Murphy's POV
"Murphy?" I hear someone say. I slowly look up and see Bellamy, a concerned look on his face. He kneels down in front of me and looks down at the ground.
"I'm so sorry about Finn and Clarke. I know that they've been assholes to you for a while. I am so sorry I haven't done anything about it." He says, his voice full of shame and hurt. I feel so bad for making him feel this way. It looks like he's genuinely sorry.
"It's fine. I probably deserved it." I say, sniffing and wiping my face. He looks up at me and into my eyes. He puts a hand on my shoulder.
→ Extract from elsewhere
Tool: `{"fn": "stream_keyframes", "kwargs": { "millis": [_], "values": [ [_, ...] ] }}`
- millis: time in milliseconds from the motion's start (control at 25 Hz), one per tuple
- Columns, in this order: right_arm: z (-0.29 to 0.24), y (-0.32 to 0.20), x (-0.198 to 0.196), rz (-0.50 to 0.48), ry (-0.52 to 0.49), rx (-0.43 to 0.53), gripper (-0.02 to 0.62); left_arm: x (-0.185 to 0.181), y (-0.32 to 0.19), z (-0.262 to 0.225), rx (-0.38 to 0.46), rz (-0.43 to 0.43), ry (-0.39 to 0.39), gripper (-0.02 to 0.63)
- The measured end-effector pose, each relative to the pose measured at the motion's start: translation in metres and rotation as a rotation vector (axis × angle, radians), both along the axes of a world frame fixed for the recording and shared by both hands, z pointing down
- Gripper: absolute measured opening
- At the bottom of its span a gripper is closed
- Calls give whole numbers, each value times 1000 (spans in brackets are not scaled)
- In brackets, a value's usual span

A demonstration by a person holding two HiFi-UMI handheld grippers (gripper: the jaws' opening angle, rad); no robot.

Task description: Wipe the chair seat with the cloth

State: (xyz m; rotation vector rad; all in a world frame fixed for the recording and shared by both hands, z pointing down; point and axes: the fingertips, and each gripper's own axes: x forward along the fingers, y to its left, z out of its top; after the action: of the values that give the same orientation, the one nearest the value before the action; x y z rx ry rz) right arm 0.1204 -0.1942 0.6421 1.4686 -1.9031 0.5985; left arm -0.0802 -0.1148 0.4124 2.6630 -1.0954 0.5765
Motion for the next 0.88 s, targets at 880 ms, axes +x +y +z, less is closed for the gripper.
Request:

"You never deserve to be treated that way. I should have never let them treat you like that. You're too important to me to be treated by my friends that way." He blurts. Important? I'm important to him? My face must have showed my confusion because he took his hand away and looked away, clearing his throat.
"I mean... you don't deserve to be treated that way. No one does." He says, blushing after realizing what he said earlier. I can feel myself blush a little as well.
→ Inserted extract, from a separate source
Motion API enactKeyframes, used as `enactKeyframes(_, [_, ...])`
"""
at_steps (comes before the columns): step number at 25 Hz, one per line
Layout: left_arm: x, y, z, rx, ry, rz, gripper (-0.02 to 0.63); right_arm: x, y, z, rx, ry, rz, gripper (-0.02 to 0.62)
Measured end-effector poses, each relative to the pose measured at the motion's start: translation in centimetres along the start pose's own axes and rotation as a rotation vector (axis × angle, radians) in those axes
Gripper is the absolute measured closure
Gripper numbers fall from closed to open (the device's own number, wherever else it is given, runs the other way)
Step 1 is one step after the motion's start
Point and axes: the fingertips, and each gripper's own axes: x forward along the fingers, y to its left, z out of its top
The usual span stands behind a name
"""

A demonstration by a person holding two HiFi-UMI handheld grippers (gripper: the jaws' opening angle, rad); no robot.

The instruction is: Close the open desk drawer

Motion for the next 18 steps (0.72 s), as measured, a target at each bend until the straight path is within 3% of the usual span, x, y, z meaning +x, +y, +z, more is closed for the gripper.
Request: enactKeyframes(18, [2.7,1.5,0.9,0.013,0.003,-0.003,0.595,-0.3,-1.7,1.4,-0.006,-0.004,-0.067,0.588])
"Thanks, I guess. I guess I just thought that you would be a jerk like them." I reply. I look out across the water of the pond and Bellamy sits down next to me, a little closer than I thought he would. We sit in silence for a little while. It's nice. Then the thought pops in my head. How much did he hear? Does he know?
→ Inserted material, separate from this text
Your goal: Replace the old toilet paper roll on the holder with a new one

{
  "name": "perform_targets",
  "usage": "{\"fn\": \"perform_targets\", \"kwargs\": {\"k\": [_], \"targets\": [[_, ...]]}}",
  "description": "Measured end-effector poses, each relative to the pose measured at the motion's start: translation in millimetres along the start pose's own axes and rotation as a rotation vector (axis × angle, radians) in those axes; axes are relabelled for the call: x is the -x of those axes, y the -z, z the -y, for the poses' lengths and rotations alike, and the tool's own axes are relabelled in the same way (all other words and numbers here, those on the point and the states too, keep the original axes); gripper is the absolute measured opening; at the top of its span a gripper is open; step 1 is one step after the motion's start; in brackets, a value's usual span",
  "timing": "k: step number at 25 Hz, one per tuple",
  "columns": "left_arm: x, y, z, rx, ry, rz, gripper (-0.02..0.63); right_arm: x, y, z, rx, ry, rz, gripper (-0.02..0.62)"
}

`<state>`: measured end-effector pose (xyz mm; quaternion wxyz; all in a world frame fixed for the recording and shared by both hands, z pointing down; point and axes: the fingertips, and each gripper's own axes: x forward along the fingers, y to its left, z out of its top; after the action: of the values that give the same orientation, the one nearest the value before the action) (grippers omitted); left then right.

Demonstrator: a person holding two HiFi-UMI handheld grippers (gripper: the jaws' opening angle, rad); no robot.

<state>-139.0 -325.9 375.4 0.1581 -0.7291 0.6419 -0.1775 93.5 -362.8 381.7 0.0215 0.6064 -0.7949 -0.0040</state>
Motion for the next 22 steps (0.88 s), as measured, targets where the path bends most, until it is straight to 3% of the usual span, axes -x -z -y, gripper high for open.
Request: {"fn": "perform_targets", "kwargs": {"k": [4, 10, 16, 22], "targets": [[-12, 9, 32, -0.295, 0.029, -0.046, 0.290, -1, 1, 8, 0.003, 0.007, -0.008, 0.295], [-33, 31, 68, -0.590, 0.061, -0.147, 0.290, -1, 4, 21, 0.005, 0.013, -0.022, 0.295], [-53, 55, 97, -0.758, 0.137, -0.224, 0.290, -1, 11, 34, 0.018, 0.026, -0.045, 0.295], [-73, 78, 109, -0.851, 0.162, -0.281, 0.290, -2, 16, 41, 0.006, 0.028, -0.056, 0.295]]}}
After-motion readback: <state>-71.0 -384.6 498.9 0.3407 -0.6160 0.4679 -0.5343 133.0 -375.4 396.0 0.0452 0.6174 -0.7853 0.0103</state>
"Uh... how much did you hear?" I ask him, nervous for his answer. He stays quiet for a second before looking over at me.
"All of it." He says, his eyes scanning my face. Shit. I look down at the ground and rub the back of my neck, a nervous habit of mine.
"Oh." I say, completely embarrassed. "I'm sorry." I feel a hand on my knee. I look back to him and he looks into my eyes, a small smile on his face.
"Hey. It's alright. You don't have to be embarrassed." He says, his voice soothing me. I feel my cheeks get hot. I'm certain my face is bright red right now.
"Why are you being nice to me? I'm sure your friends aren't cool with it. Why would you endanger you position as leader of the school for me?" I ask him, changing the subject from my embarrassment to something else. He takes his hand off my knee and runs it through his hair.
"I don't know. I just don't like the way that they treat you. Just because you're gay doesn't make you bad. I guess, I don't know. I always kind of liked you. I think you're interesting." He says, blushing madly. This boy is driving me crazy.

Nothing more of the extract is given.